Exercise directions :: In the listing below, locate the lines that hold "outlines" and copy them.

Exercise inputs ::
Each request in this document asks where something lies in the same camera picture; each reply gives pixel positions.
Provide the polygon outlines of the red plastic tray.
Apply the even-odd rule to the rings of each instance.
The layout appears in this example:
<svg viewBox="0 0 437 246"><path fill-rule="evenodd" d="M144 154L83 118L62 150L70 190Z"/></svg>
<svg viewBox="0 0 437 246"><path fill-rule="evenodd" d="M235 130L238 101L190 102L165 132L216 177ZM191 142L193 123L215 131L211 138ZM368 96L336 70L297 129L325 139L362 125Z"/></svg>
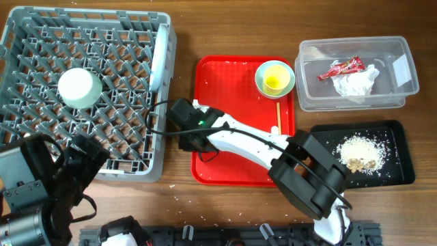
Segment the red plastic tray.
<svg viewBox="0 0 437 246"><path fill-rule="evenodd" d="M270 131L277 126L277 103L281 108L282 133L296 132L294 94L278 100L260 94L255 84L255 72L264 62L283 57L210 55L196 67L194 99L230 114L237 121ZM274 187L267 171L256 163L229 152L191 154L191 174L204 185Z"/></svg>

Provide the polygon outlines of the white napkin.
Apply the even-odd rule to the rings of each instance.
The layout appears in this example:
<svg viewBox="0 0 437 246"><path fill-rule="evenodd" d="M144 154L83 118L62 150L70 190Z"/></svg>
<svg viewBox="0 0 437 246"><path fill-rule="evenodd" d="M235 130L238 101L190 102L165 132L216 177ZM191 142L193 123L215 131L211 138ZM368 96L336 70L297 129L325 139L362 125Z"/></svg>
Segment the white napkin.
<svg viewBox="0 0 437 246"><path fill-rule="evenodd" d="M370 95L376 77L380 71L370 64L364 71L332 77L335 91L348 100L363 104Z"/></svg>

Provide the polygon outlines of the wooden chopstick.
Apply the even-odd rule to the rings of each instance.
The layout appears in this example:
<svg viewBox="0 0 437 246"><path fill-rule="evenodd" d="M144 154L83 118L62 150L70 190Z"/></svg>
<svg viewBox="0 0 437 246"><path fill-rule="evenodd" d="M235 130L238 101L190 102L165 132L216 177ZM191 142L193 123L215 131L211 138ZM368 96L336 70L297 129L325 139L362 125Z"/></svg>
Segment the wooden chopstick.
<svg viewBox="0 0 437 246"><path fill-rule="evenodd" d="M281 125L281 108L280 108L280 103L277 102L276 104L277 106L277 127L278 127L278 133L279 135L282 135L282 125Z"/></svg>

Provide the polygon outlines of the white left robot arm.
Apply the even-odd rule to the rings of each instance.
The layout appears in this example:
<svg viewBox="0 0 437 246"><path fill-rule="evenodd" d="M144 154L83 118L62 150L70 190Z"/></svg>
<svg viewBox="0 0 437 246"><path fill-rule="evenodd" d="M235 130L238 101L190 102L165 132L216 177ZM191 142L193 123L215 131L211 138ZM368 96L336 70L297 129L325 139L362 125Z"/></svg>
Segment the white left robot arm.
<svg viewBox="0 0 437 246"><path fill-rule="evenodd" d="M63 149L38 133L1 148L1 201L10 213L1 215L2 245L68 245L70 225L95 214L73 217L71 210L110 157L101 143L82 135Z"/></svg>

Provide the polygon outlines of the green bowl with rice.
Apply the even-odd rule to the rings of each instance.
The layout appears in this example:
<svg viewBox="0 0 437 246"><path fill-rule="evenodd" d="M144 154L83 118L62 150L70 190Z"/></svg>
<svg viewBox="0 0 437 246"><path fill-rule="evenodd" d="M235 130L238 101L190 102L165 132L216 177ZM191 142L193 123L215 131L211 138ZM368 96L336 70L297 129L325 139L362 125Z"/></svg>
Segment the green bowl with rice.
<svg viewBox="0 0 437 246"><path fill-rule="evenodd" d="M102 88L102 81L84 68L67 70L58 82L58 91L63 102L74 109L93 106L98 101Z"/></svg>

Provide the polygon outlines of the light blue plate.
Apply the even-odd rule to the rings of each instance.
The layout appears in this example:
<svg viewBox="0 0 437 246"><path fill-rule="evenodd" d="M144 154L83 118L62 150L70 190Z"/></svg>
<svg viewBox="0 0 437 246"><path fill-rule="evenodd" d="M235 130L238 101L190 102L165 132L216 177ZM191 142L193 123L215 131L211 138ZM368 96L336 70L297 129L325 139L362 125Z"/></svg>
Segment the light blue plate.
<svg viewBox="0 0 437 246"><path fill-rule="evenodd" d="M156 92L163 84L167 56L169 30L166 25L160 24L156 35L152 68L150 74L149 91Z"/></svg>

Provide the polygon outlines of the yellow cup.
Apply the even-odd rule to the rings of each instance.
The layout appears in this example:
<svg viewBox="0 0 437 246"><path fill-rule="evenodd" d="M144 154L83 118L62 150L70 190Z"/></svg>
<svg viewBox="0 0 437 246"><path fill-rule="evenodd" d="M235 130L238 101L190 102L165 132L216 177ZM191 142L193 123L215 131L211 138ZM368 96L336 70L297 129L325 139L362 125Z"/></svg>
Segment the yellow cup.
<svg viewBox="0 0 437 246"><path fill-rule="evenodd" d="M278 96L290 83L291 75L282 65L271 65L263 74L262 89L269 96Z"/></svg>

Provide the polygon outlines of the grey dishwasher rack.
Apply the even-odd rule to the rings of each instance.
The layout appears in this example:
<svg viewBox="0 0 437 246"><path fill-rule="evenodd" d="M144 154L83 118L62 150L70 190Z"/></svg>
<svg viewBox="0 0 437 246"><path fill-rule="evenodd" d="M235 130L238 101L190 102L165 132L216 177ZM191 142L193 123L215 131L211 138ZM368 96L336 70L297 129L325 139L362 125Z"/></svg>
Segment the grey dishwasher rack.
<svg viewBox="0 0 437 246"><path fill-rule="evenodd" d="M160 24L169 30L163 84L149 91ZM92 137L111 155L98 179L156 182L163 172L166 108L177 38L164 12L18 6L1 34L1 144L44 133L59 145ZM61 75L84 68L102 81L91 107L67 106Z"/></svg>

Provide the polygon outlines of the red snack wrapper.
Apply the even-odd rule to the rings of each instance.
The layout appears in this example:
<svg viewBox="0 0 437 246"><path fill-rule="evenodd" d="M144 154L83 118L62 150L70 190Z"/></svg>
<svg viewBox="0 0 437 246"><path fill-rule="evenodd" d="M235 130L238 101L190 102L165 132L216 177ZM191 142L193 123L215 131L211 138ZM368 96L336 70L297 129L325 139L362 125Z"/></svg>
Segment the red snack wrapper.
<svg viewBox="0 0 437 246"><path fill-rule="evenodd" d="M317 78L319 81L323 81L324 79L327 79L329 77L361 72L364 69L365 69L365 65L361 60L361 58L355 56L352 59L349 59L348 61L331 66L327 72L321 74L320 76L317 76Z"/></svg>

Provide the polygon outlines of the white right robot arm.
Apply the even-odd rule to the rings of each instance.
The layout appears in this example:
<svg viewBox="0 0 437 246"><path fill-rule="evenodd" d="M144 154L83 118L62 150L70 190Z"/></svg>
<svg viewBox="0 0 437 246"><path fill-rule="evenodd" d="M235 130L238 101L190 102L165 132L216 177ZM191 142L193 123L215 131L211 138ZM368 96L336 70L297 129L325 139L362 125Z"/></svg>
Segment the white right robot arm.
<svg viewBox="0 0 437 246"><path fill-rule="evenodd" d="M186 151L230 152L267 169L287 200L314 220L315 233L331 245L343 245L349 220L344 198L349 169L312 134L268 133L245 125L219 109L190 104L167 114L179 130Z"/></svg>

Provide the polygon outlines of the white plastic fork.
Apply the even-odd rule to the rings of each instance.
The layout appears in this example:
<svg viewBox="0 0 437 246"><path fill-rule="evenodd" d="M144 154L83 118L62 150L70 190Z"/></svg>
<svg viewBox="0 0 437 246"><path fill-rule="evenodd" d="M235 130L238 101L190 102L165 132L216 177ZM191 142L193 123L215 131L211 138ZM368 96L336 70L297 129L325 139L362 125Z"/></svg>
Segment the white plastic fork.
<svg viewBox="0 0 437 246"><path fill-rule="evenodd" d="M278 126L272 126L270 129L272 134L279 134L279 127Z"/></svg>

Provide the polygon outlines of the small green bowl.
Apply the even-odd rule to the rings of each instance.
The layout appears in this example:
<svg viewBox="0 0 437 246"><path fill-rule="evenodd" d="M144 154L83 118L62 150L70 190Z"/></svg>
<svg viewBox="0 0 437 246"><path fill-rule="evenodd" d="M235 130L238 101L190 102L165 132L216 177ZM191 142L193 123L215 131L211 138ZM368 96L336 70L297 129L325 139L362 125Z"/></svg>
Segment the small green bowl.
<svg viewBox="0 0 437 246"><path fill-rule="evenodd" d="M288 95L295 86L296 77L285 62L270 60L261 64L255 72L255 84L264 97L279 99Z"/></svg>

Response to this task ::
Provide the polygon outlines of the red plastic tray.
Provide the polygon outlines of the white napkin.
Provide the polygon outlines of the wooden chopstick.
Provide the polygon outlines of the white left robot arm.
Provide the polygon outlines of the green bowl with rice.
Provide the polygon outlines of the light blue plate.
Provide the polygon outlines of the yellow cup.
Provide the polygon outlines of the grey dishwasher rack.
Provide the polygon outlines of the red snack wrapper.
Provide the polygon outlines of the white right robot arm.
Provide the polygon outlines of the white plastic fork.
Provide the polygon outlines of the small green bowl.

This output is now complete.